- **ABOUT THIS EXERCISE**
Only one stretch of the records below is wanted: the lines from the one holding "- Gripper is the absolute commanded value" through the one holding "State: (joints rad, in". Return it exactly, both ends included.

- **GIVEN INFORMATION**
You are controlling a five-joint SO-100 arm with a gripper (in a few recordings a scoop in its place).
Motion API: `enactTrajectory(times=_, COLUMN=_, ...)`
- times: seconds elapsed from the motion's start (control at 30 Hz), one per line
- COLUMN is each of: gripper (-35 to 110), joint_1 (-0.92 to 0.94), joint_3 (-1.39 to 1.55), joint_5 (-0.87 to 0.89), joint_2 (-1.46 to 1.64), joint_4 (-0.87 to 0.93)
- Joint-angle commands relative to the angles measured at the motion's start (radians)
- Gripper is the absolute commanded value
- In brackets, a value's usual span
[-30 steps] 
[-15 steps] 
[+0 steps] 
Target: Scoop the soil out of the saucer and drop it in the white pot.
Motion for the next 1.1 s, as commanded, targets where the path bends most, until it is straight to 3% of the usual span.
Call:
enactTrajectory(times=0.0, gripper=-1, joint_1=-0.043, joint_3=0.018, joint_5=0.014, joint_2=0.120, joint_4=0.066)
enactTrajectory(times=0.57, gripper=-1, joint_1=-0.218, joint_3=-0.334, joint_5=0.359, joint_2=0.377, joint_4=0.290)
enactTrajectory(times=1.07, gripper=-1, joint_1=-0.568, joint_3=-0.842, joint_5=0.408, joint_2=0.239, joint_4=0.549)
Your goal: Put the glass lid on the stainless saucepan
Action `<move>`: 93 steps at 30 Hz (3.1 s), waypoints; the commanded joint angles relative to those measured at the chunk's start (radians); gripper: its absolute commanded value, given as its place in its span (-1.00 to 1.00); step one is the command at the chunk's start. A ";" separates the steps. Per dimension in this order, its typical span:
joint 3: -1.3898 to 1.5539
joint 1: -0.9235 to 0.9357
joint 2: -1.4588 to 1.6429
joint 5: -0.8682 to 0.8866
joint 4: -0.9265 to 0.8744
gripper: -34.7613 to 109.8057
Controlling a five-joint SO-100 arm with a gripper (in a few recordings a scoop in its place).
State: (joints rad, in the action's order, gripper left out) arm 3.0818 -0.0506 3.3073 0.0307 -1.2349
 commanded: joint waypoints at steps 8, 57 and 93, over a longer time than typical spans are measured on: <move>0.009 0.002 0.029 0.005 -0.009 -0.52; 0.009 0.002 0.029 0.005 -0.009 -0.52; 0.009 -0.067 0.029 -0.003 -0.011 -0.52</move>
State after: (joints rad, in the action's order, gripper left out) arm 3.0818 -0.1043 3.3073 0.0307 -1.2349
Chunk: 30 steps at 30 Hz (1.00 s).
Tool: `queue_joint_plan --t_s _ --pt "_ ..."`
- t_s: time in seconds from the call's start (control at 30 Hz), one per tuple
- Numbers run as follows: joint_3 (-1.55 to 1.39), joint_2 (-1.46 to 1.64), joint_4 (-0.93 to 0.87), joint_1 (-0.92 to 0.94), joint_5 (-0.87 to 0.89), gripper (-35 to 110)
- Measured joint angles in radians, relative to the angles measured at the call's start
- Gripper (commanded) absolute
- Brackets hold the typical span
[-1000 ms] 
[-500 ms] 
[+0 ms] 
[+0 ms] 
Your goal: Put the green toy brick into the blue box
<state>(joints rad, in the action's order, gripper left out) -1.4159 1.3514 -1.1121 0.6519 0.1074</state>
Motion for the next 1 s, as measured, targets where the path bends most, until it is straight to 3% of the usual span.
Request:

- **RESPONSE TO THE TASK**
- Gripper is the absolute commanded value
- In brackets, a value's usual span
[-30 steps] 
[-15 steps] 
[+0 steps] 
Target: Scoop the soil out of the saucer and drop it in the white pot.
Motion for the next 1.1 s, as commanded, targets where the path bends most, until it is straight to 3% of the usual span.
Call:
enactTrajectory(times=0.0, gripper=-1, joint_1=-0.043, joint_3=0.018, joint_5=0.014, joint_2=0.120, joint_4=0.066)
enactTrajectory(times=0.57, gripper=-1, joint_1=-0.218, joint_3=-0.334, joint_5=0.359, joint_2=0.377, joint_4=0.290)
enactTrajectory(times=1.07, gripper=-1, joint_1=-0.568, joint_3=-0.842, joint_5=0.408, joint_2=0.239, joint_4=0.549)
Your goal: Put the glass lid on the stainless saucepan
Action `<move>`: 93 steps at 30 Hz (3.1 s), waypoints; the commanded joint angles relative to those measured at the chunk's start (radians); gripper: its absolute commanded value, given as its place in its span (-1.00 to 1.00); step one is the command at the chunk's start. A ";" separates the steps. Per dimension in this order, its typical span:
joint 3: -1.3898 to 1.5539
joint 1: -0.9235 to 0.9357
joint 2: -1.4588 to 1.6429
joint 5: -0.8682 to 0.8866
joint 4: -0.9265 to 0.8744
gripper: -34.7613 to 109.8057
Controlling a five-joint SO-100 arm with a gripper (in a few recordings a scoop in its place).
State: (joints rad, in the action's order, gripper left out) arm 3.0818 -0.0506 3.3073 0.0307 -1.2349

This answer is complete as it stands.